Nesta sexta-feira, dia 14 de abril, às 19h, o grupo de coral Octocantos realizará uma apresentação no Santuário Santa Terezinha de São Manuel, sob a regência de Carlinhos Martorelli. Com entrada franca, o coral apresentará obras de diversos períodos da história da música, que conduzem o público pelos vários acontecimentos da Semana Santa, com entrada franca.
O público escutará o repertório do Padre João Batista Lehmann, que teve importante atuação no Brasil no sentido de orientar e estimular a música na Igreja Católica.
Santuário Santa Terezinha de São Manuel está localizado no Centro da cidade, na Rua Sete de Setembro, 836.
O Pe. João Batista Lehmann era alemão, nascido em Mertloch, na Renânia, em 1873. Estudou música desde criança, dedicando-se ainda mais aos estudos musicais depois de entrar para a Congregação do Verbo Divino. Foi ordenado sacerdote em 1899 e no ano seguinte veio para o Brasil, para atuar na Academia de Comércio de Juiz de Fora como professor e músico.

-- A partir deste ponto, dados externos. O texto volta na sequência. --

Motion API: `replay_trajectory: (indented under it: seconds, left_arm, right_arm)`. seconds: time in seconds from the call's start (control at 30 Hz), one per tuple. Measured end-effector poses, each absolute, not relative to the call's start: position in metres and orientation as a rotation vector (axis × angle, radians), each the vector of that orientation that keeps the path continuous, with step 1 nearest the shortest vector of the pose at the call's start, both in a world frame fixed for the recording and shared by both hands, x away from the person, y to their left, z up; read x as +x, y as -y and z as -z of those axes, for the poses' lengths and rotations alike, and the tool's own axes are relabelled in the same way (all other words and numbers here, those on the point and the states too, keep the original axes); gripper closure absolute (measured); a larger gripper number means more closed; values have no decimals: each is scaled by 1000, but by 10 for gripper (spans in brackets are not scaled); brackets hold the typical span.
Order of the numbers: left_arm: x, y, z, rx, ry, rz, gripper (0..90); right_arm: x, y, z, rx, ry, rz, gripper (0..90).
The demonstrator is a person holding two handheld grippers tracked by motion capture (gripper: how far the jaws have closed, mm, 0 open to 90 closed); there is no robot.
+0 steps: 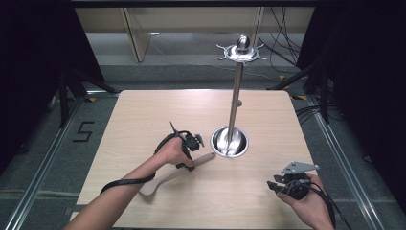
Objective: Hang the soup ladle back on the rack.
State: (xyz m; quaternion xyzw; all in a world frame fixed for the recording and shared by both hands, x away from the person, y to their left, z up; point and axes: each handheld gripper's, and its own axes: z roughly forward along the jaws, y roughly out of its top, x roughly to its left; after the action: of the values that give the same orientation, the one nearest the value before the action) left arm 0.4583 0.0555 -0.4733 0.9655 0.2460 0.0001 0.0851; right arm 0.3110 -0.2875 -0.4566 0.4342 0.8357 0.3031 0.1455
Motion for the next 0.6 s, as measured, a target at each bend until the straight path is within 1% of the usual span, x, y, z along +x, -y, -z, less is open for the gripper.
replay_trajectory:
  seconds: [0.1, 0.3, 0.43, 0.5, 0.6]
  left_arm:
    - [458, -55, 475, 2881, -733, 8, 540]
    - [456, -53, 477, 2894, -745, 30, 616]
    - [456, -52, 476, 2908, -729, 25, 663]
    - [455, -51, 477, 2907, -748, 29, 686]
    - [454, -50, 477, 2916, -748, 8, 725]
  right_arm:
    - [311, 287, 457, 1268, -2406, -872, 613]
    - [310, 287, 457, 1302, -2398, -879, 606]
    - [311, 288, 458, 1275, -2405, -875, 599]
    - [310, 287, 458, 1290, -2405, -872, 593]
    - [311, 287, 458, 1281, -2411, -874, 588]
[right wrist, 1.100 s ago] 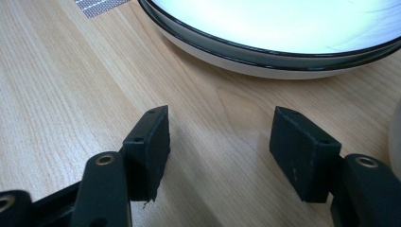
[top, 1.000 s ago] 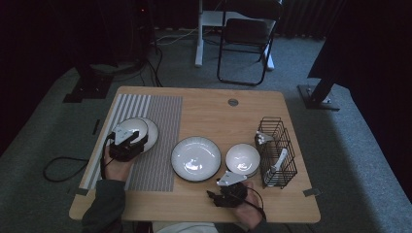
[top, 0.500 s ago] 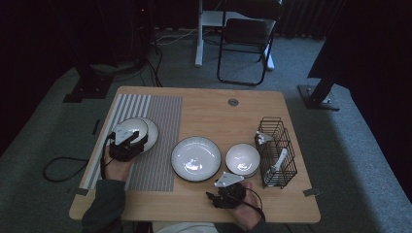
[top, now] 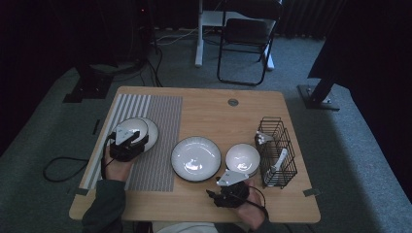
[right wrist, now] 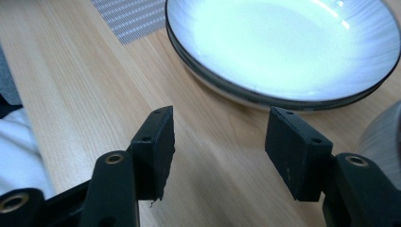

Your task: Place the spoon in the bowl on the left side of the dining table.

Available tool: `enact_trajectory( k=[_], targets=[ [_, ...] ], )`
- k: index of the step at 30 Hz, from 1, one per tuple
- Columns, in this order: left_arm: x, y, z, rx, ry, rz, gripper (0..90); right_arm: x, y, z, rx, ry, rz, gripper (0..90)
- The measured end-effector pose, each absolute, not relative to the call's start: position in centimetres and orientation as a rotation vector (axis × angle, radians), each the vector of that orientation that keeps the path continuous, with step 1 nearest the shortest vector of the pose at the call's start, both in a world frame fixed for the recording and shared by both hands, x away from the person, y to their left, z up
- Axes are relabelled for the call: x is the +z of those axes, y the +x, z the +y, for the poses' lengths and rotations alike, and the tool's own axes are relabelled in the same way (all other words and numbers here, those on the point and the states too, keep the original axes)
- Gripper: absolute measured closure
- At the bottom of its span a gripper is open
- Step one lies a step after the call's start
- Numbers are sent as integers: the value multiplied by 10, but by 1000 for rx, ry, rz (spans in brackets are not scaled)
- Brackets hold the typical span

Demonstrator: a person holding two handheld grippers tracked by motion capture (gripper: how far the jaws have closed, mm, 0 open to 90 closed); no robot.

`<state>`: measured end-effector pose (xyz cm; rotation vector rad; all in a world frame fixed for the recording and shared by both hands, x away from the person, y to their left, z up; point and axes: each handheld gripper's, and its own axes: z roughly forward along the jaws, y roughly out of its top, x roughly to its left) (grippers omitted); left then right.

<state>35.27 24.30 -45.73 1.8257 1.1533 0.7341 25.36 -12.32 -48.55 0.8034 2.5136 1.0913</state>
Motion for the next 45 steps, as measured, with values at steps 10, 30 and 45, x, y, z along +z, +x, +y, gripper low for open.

Lehmann teve importante atuação no Brasil no sentido de orientar e estimular a música na Igreja Católica. Chegando ao Brasil, iniciou um grande trabalho, apesar de todas as dificuldades, por uma nova música funcional na Igreja. Faltavam partituras, livros de canto gregoriano, e a mentalidade dos músicos de Igreja estava dominada pelo operismo. Sem alardes, pouco a pouco, foi encontrando músicas e textos corretos, mudando a mentalidade, criando coros e, na falta de músicas para festividades, passou a compor música religiosa.
Em 1922 passou a atuar como diretor do jornal Lar Católico. No entanto, não deixou de compor. Assim, surgiu o livro de cantos a uma ou mais vozes com acompanhamento de harmônio: Harpa de Sião bastante popular e utilizado em todas as igrejas e capelas católicas do Brasil, até o Concílio Vaticano II. Sua fama de compositor litúrgico afirmou-se em todo o país. É verdade que teve grandes aliados como seu próprio antecessor acadêmico Frei Sinzig.
Em 1925 passou a viver no Rio de Janeiro. Em 1946, criada a comissão arquidiocesana de Música Sacra do Rio de Janeiro, foi convidado para integrá-la e nela permaneceu até o fim de sua vida.
Foi eleito para a Academia Brasileira de Música, tomando posse a 27 de setembro de 1954, sendo saudado por Octávio Bevilacqua.
Faleceu no dia 13 de outubro de 1955, aos 82 anos de idade.